Standard and Poor’s 500 ^GSPC
Standard & Poor’s Corp. traces its roots back to 1868. Henry Varnum Poor and his son, Henry William Poor, began the publication of Poor’s Manual of the Railroads of the United States. The publication gave readers crucial financial data about the backbone of the U.S. economy, the U.S. railroad industry. Poor’s Manual of Railroads of the United States gave an in-depth analysis of financial ratios and calculations such as earnings to cost as well as monitoring profits and losses and construction costs per mile of railroad track. In 1941, H.V. and H.W. Poor Co. merged with Standard Statistic Bureau to create the company Standard & Poor’s Corp.
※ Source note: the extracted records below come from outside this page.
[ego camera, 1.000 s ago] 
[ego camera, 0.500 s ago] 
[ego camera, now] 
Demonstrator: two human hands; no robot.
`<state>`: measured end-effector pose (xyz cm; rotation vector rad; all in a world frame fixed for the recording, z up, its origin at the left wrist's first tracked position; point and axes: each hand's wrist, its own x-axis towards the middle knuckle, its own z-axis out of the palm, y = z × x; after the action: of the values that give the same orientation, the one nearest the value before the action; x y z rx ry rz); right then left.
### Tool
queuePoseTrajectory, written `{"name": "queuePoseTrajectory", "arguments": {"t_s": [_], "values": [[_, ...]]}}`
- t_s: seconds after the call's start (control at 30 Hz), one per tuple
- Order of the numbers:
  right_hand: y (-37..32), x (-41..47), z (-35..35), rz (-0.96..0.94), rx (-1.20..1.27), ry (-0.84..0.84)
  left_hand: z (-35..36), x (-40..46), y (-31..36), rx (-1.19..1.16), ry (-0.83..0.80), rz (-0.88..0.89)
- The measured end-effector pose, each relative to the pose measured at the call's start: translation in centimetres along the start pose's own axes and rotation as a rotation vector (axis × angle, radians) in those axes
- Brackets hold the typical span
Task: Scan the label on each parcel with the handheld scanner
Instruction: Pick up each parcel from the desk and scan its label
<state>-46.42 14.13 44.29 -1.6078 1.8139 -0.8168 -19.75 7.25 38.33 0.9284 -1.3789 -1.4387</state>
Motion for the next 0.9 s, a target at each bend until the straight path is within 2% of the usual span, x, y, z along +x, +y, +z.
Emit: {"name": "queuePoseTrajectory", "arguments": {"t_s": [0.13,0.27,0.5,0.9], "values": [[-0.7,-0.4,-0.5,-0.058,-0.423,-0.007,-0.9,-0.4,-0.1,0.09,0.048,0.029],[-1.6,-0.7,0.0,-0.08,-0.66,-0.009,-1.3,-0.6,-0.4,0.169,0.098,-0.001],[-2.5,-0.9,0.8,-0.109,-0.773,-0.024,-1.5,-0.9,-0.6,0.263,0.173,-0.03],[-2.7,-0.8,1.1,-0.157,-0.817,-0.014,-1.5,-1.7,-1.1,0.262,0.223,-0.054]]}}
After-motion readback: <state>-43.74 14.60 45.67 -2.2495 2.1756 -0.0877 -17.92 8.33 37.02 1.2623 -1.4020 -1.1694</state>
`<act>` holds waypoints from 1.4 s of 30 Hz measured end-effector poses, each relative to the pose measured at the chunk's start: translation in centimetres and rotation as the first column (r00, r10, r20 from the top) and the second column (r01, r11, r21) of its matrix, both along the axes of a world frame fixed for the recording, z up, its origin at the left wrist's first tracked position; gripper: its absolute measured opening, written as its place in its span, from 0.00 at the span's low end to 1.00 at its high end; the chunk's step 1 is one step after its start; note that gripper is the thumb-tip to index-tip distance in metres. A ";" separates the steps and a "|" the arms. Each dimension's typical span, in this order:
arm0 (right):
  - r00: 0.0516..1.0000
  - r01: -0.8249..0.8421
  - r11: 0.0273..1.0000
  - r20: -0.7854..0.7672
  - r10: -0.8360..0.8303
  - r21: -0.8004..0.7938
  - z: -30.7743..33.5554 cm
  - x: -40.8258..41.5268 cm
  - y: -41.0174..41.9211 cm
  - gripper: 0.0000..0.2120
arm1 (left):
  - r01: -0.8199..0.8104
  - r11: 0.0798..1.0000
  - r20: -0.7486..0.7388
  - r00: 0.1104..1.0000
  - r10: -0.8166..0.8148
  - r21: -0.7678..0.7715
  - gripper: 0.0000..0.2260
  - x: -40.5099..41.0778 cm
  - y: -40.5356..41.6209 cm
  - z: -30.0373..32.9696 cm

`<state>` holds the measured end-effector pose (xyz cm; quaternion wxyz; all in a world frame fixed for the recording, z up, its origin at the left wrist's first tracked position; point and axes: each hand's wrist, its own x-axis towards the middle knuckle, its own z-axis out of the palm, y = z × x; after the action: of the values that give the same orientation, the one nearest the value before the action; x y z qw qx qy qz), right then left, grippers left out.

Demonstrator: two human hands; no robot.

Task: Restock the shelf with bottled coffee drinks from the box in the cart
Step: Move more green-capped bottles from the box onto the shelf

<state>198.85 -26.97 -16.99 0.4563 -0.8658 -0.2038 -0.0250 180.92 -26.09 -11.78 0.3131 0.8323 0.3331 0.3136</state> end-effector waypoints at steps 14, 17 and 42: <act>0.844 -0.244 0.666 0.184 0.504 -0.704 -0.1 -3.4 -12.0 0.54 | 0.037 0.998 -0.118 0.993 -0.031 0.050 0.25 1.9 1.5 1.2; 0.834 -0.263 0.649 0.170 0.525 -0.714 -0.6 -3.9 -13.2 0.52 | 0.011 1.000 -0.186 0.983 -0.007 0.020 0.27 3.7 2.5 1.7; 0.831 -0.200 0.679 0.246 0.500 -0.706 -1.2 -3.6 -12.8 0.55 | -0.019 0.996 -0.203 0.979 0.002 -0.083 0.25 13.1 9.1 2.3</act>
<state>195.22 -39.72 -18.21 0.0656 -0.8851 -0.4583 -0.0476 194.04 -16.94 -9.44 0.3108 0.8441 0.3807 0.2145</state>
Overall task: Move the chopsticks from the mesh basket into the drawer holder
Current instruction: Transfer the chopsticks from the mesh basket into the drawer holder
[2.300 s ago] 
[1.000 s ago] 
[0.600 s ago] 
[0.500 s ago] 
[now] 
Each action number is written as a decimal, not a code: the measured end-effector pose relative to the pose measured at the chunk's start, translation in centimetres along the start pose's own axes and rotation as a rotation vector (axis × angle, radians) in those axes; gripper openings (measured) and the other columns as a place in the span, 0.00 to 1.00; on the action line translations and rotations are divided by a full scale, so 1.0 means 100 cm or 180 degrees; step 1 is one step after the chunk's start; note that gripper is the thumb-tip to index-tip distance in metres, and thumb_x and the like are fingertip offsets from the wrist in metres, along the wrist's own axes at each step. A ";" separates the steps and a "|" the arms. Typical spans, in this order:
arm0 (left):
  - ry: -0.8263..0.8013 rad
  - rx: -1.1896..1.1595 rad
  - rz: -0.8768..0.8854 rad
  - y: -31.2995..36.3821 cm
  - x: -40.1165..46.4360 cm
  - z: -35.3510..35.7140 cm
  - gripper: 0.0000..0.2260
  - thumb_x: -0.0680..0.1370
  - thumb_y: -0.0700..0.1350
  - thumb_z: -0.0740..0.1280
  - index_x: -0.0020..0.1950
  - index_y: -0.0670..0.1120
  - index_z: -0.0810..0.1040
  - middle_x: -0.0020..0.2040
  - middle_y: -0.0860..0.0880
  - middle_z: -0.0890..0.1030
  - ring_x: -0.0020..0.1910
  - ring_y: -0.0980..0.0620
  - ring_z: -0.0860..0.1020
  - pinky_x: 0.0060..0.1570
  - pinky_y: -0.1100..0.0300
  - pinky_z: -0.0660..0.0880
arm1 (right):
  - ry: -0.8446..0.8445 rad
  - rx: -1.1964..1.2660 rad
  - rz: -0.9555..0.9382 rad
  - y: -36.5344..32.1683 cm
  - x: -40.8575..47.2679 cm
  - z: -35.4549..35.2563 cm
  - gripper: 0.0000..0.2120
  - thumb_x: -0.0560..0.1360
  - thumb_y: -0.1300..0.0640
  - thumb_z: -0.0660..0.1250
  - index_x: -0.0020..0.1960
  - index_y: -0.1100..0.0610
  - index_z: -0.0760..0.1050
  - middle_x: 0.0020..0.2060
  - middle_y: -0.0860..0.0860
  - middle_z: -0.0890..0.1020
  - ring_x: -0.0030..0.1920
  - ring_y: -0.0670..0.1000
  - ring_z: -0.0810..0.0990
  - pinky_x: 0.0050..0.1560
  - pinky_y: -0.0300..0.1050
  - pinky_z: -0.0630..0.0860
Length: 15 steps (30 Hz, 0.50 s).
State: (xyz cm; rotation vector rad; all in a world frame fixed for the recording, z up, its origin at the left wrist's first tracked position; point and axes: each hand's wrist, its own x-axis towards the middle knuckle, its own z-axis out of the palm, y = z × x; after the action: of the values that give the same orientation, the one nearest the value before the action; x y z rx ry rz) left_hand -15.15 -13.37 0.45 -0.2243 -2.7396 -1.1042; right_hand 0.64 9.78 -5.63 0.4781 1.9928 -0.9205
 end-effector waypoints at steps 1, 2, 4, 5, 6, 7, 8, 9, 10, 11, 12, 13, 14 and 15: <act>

The S&P 500 originally started with 90 companies in 1926. In 1957, the S&P 500 was published. Unlike the Dow Jones Industrial Average (DJIA), the average is not price-weighted but value-weighted. To calculate the value-weighted price of the index, the market capitalization values of all 500 companies are totaled and then divided by a divisor. The divisor helps maintain the stability of the S&P 500 by being adjusted to account for companies that are entering and leaving the index or stock splits. Similar to the DJIA, the companies added and subtracted from the S&P 500 index are handpicked by Standard & Poor’s.